Another powerful amulet against the malocchio is the "mano cornuto," a hand gesture formed by extending the pinkie and index fingers while clenching the other fingers. We'll delve into the symbolism of this protective hand gesture, its history, and its place in contemporary Italian culture.

  1. Warding Off the Evil Eye: Rituals and Practices

Discover the various rituals and practices employed by Italians to shield themselves from the malevolent effects of the evil eye. From prayers to incantations and rituals passed down through generations, we'll explore the ways in which these protective practices are incorporated into everyday life.

  1. The "Malocchio" in Modern Italy: From Homes to Dining Tables

Despite modern advancements, the belief in the malocchio remains deeply rooted in Italian culture. We'll explore how the protective amulets, such as the "corno" and "mano cornuto," continue to find their place in Italian homes and why they are often present on dining tables during family meals and gatherings.

  1. Beyond Italy: The Influence of the Evil Eye Worldwide

The fear of the evil eye is not limited to Italy alone. We'll touch upon how similar beliefs and protective amulets against the evil eye can be found in other cultures and regions around the globe.

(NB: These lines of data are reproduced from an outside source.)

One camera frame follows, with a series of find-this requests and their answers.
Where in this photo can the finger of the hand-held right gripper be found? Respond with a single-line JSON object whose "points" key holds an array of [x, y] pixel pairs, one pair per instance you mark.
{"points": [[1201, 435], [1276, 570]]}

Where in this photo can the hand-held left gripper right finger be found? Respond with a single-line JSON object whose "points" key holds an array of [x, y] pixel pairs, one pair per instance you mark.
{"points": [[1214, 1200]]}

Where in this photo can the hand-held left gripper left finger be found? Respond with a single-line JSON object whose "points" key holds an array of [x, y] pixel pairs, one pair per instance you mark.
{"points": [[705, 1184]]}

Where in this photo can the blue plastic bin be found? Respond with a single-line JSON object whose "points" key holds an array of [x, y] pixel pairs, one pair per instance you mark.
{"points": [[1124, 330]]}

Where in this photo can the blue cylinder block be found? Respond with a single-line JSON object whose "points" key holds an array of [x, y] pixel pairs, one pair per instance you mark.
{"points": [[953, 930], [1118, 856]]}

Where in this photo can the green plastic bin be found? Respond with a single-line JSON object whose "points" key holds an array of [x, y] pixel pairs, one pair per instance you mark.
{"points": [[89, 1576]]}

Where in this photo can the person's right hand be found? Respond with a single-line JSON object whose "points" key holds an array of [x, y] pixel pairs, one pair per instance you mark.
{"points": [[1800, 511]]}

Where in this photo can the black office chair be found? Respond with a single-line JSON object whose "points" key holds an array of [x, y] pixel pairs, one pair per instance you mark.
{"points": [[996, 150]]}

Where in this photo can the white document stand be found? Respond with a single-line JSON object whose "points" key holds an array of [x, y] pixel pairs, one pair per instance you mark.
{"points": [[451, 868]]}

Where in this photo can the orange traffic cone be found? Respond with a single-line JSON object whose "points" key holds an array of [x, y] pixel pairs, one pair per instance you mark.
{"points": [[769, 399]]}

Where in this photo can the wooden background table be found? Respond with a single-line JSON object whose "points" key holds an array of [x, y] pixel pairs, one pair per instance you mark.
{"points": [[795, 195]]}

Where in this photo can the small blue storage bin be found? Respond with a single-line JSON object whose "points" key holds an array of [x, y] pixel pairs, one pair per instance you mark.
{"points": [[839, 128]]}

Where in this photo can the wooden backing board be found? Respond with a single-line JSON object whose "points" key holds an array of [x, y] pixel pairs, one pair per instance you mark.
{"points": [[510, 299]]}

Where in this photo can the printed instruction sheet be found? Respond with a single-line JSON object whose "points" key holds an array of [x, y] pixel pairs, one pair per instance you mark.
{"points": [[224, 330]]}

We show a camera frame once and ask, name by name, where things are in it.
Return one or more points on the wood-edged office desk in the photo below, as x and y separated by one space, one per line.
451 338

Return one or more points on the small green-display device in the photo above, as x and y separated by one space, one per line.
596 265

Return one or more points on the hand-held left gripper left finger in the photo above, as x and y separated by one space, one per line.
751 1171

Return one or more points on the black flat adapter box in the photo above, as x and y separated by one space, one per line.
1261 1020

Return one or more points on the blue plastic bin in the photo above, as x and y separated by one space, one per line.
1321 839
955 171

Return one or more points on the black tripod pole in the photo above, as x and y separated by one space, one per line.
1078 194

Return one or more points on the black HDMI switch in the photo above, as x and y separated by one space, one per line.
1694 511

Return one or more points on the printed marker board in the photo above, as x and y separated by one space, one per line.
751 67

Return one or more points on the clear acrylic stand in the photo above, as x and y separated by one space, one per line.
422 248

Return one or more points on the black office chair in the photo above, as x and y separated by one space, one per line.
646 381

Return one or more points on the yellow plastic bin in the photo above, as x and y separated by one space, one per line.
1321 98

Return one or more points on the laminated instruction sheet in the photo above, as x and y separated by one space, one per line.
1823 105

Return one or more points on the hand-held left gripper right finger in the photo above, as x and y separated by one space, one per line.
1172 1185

The belief in the evil eye and the need for protection against its malevolent influence have endured through the ages, shaping various cultural practices and rituals in Italy. The "corno" and "mano cornuto" have become emblematic symbols of defense, offering a sense of security and comfort to those who carry or display them. As they find their place on Italian dining tables, they serve as a reminder of the enduring superstitions that have shaped the rich tapestry of Italian culture. Whether rooted in ancient beliefs or a matter of personal conviction, the protective amulets continue to be a cherished part of Italian identity, a fascinating testament to the power of folklore and the human desire to safeguard against the unknown.